What you have to do — Leaving out every picture, output the records below exactly as they are.
Source data START
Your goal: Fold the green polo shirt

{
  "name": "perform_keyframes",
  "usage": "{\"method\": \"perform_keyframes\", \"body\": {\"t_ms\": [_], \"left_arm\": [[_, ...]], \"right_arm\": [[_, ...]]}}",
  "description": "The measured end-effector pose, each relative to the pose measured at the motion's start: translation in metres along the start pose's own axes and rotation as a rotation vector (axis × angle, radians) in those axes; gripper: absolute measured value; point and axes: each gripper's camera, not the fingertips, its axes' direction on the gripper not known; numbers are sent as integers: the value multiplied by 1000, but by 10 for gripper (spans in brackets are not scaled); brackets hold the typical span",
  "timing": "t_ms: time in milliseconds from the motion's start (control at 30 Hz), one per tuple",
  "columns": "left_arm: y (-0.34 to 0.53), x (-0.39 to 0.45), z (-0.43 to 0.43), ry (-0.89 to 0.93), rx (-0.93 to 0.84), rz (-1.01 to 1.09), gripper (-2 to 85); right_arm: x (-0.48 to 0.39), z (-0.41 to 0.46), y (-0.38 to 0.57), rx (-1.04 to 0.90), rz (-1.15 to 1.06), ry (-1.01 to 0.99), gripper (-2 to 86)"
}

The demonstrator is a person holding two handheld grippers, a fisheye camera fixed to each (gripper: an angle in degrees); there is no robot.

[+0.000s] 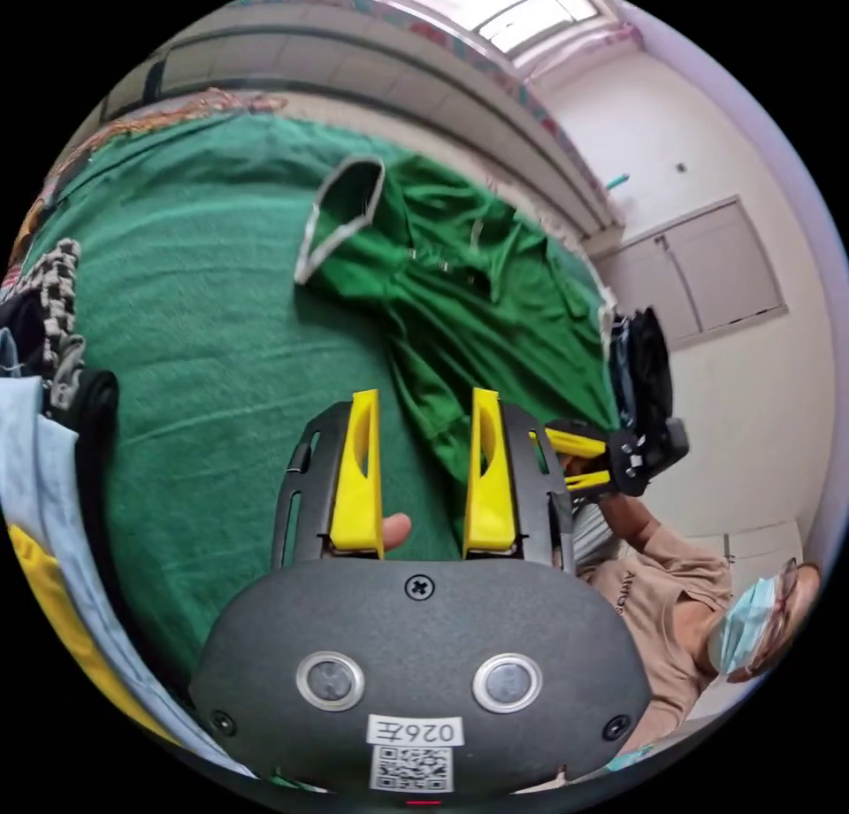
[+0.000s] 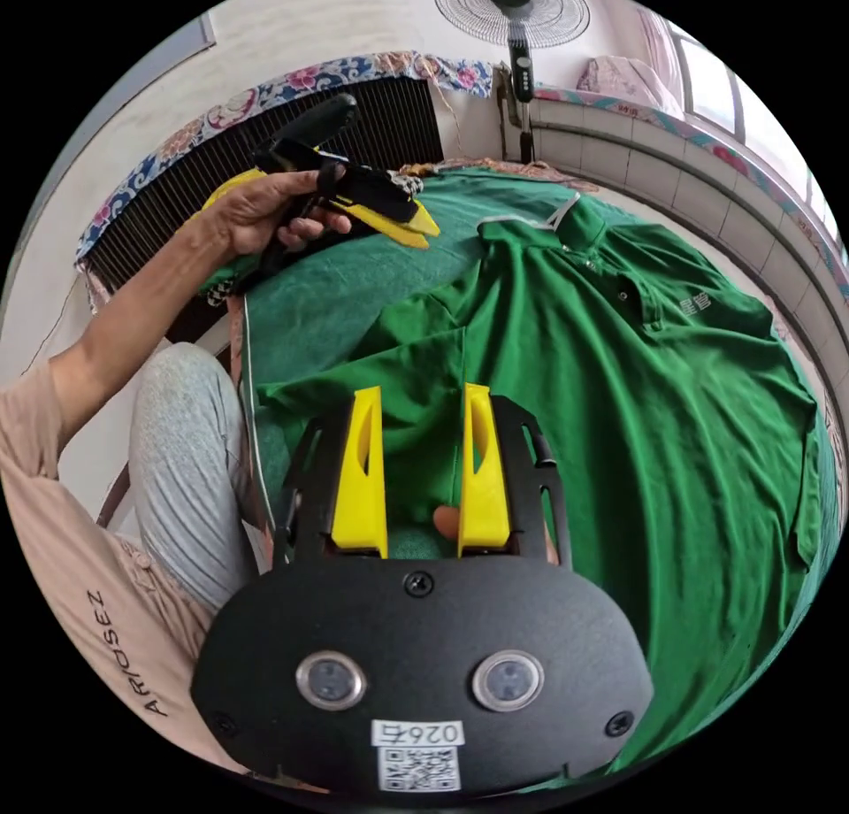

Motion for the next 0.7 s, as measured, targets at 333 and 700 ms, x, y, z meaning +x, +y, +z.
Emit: {"method": "perform_keyframes", "body": {"t_ms": [333, 700], "left_arm": [[34, 0, 45, 143, 58, -118, 130], [52, -21, 1, 134, -17, -39, -1]], "right_arm": [[-80, -40, 30, 127, -173, 29, 101], [-121, -15, 22, -53, -278, 19, -12]]}}
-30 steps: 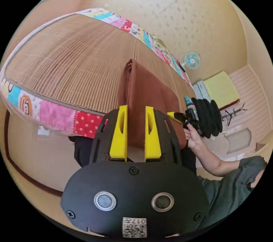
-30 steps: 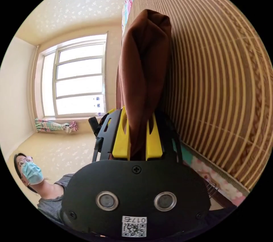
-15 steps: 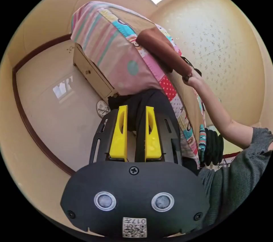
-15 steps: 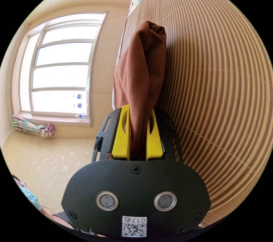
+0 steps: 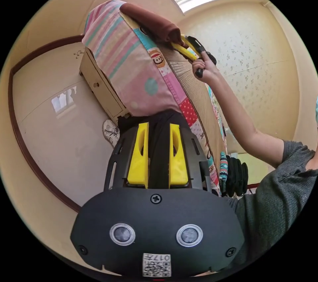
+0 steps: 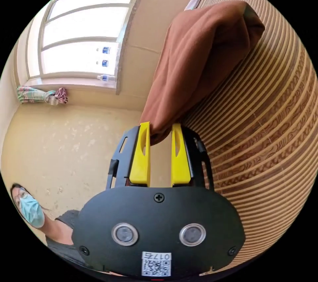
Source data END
Result of the exercise —
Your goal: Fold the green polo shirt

{
  "name": "perform_keyframes",
  "usage": "{\"method\": \"perform_keyframes\", \"body\": {\"t_ms\": [_], \"left_arm\": [[_, ...]], \"right_arm\": [[_, ...]]}}",
  "description": "The measured end-effector pose, each relative to the pose measured at the motion's start: translation in metres along the start pose's own axes and rotation as a rotation vector (axis × angle, radians) in those axes; gripper: absolute measured value; point and axes: each gripper's camera, not the fingertips, its axes' direction on the gripper not known; numbers are sent as integers: the value multiplied by 1000, but by 10 for gripper (spans in brackets are not scaled); brackets hold the typical span",
  "timing": "t_ms: time in milliseconds from the motion's start (control at 30 Hz), one per tuple",
  "columns": "left_arm: y (-0.34 to 0.53), x (-0.39 to 0.45), z (-0.43 to 0.43), ry (-0.89 to 0.93), rx (-0.93 to 0.84), rz (-1.01 to 1.09), gripper (-2 to 85); right_arm: x (-0.48 to 0.39), z (-0.41 to 0.46), y (-0.38 to 0.57), rx (-1.04 to 0.90), rz (-1.15 to 1.06), ry (-1.01 to 0.99), gripper (-2 to 86)"
}

The demonstrator is a person holding two handheld grippers, a fisheye camera fixed to each (gripper: an angle in degrees); there is no robot.

[+0.000s] 
[+0.000s] 

Motion for the next 0.7 s, as measured, targets at 333 and 700 ms, x, y, z meaning +x, +y, +z.
Emit: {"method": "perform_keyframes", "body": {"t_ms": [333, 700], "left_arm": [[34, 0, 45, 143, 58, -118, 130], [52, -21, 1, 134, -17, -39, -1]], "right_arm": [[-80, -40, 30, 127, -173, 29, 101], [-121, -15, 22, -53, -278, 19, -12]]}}
-30 steps: 
-30 steps: 
-15 steps: 
-15 steps: 
+0 steps: 
+0 steps: 

The output returned above is complete.